Exercise prompt: Print the lines in the listing below that fall between the line with "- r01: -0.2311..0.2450" and the line with "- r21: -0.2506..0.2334", those two lines included, exactly as they stand and with nothing else.

Provided data:
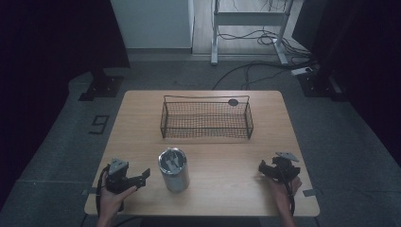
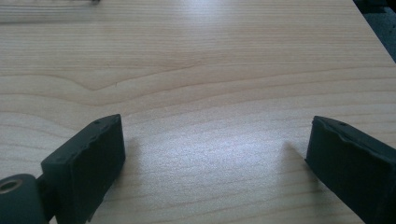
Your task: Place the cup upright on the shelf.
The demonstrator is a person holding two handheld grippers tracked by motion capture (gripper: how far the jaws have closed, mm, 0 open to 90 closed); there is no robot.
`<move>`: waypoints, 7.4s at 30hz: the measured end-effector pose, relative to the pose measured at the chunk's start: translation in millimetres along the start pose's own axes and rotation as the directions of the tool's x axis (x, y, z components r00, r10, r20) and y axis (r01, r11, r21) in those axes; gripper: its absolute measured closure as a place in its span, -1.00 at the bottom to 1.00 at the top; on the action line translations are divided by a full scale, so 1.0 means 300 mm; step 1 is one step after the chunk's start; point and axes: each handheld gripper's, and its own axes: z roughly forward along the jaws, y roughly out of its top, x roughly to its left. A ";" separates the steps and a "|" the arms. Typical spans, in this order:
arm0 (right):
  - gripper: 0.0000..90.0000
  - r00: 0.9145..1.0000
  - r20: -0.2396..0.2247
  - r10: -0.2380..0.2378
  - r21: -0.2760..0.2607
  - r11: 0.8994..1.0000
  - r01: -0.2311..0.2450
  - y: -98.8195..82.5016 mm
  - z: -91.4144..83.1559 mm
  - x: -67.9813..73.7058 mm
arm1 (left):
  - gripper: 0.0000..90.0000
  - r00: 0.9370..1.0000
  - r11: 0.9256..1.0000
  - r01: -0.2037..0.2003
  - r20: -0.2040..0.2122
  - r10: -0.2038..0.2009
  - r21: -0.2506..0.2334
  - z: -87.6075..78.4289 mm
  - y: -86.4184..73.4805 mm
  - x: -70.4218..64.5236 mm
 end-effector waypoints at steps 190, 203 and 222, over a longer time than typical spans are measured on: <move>-0.76 1.000 -0.028 0.002 -0.008 1.000 -0.002 -0.001 -0.003 -0.002 | -0.92 0.995 0.976 -0.073 0.045 0.084 -0.203 0.031 0.367 -0.215; -0.75 1.000 -0.027 0.001 -0.009 1.000 -0.001 -0.001 -0.003 -0.001 | -0.92 0.996 0.980 -0.074 0.040 0.083 -0.186 0.077 0.399 -0.217; -0.74 1.000 -0.028 -0.005 -0.011 1.000 0.004 -0.001 -0.002 -0.002 | -0.92 0.996 0.982 -0.073 0.038 0.081 -0.174 0.128 0.469 -0.228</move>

Expected output:
  - r01: -0.2311..0.2450
  - y: -98.8195..82.5016 mm
  - z: -91.4144..83.1559 mm
  - x: -67.9813..73.7058 mm
arm1 (left):
  - gripper: 0.0000..90.0000
  - r00: 0.9370..1.0000
  - r11: 0.9256..1.0000
  - r01: -0.2037..0.2003
  - r20: -0.2040..0.2122
  - r10: -0.2038..0.2009
  - r21: -0.2506..0.2334

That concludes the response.